Provincial Trunk Highway 27 (PTH 27, locally known as Parkdale Road) is a very short provincial highway in the Canadian province of Manitoba. It runs from PTH 8 (McPhillips Rd.) to PTH 9 (Main St.).

Along with PTH 49 and 57, PTH 27 one of the shortest provincial trunk highways within Manitoba. Unlike the other two highways, which are short connector spurs to the same numbered highways in Saskatchewan, PTH 27 serves as a connector between two major highways within the Winnipeg metropolitan area.

The highway is used as a connector to PTH 8 and the St. Andrews Airport from the minor communities along Main St.

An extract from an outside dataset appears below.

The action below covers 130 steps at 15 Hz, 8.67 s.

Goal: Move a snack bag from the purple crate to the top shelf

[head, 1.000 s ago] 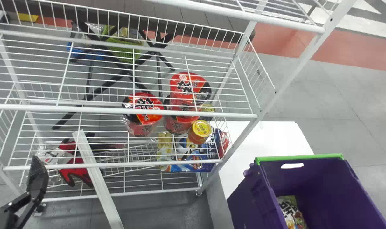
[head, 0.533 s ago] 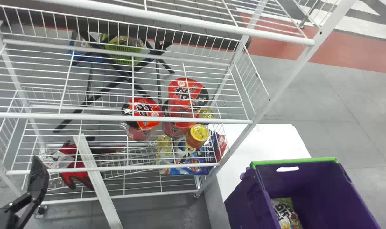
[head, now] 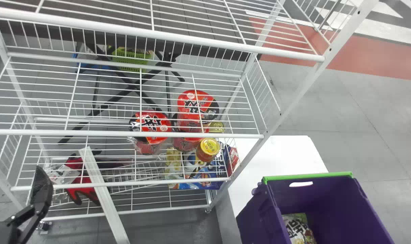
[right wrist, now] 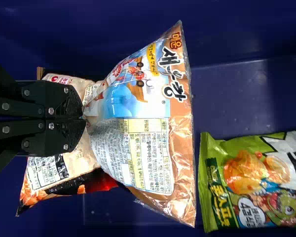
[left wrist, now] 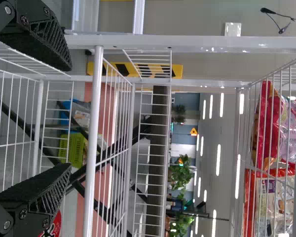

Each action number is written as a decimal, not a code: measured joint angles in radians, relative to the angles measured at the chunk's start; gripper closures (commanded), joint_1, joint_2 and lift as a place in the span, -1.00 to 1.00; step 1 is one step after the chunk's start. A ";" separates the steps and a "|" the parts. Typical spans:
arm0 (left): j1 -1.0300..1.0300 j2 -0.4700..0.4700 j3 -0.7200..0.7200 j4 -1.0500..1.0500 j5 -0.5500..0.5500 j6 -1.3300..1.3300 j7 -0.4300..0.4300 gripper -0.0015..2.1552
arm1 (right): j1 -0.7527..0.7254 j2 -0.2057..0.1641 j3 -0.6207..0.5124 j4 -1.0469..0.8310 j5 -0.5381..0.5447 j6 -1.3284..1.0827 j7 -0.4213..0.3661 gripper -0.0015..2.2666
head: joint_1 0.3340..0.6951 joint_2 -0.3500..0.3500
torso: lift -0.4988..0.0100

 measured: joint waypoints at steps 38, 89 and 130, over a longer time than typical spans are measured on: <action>0.005 -0.005 -0.028 -0.009 -0.023 0.021 0.027 -0.88 | -0.048 0.026 -0.034 -0.157 0.037 0.145 0.107 0.60 | 1.00 -1.00 | 0.28; 0.015 -0.004 -0.037 -0.039 -0.038 0.037 0.033 -0.88 | -0.060 0.051 -0.011 -0.233 0.061 0.170 0.133 0.60 | 1.00 -1.00 | 0.96; 0.045 -0.001 -0.063 -0.031 -0.076 0.017 0.064 -0.88 | -0.268 0.353 0.368 -1.179 -0.349 0.486 -0.466 0.60 | 1.00 -0.38 | 0.96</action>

The speed limit is 80 km/h (50 mph).

== Route description ==

PTH 27 begins in Parkdale at a junction with PTH 8 (McPhillips Street), with the road continuing as Apache Trail. The highway heads due southeast, passing by several businesses and few homes to have an intersection with Aviation Boulevard, which provides access to St. Andrews Airport. It leaves Parkdale and travels through rural farmland, crossing a railroad track and entering a neighbourhood, where PTH 27 comes to an end at an intersection with PTH 9 (Main Street). The road continues northeast as PR 238 (River Road).

The entire length of Manitoba Highway 27 is a paved two-lane highway, lying entirely in the Rural Municipality of St. Andrews.

==History==
The current PTH 27 has been in existence since 1968. The highway was originally numbered as PTH 8A when it first opened in 1964.

Prior to this, Highway 27, while still a short trunk highway, was located in the southwestern part of the province. It was an unpaved highway which provided access to Rapid City between PTH 10 at Tremaine (this section was known as Highway 26 prior to 1938) and PTH 16 (then known as Highway 4) at Basswood. The highway followed what is now PTH 24 and PR 270. The original length of Highway 27 was 29 km (18 mi).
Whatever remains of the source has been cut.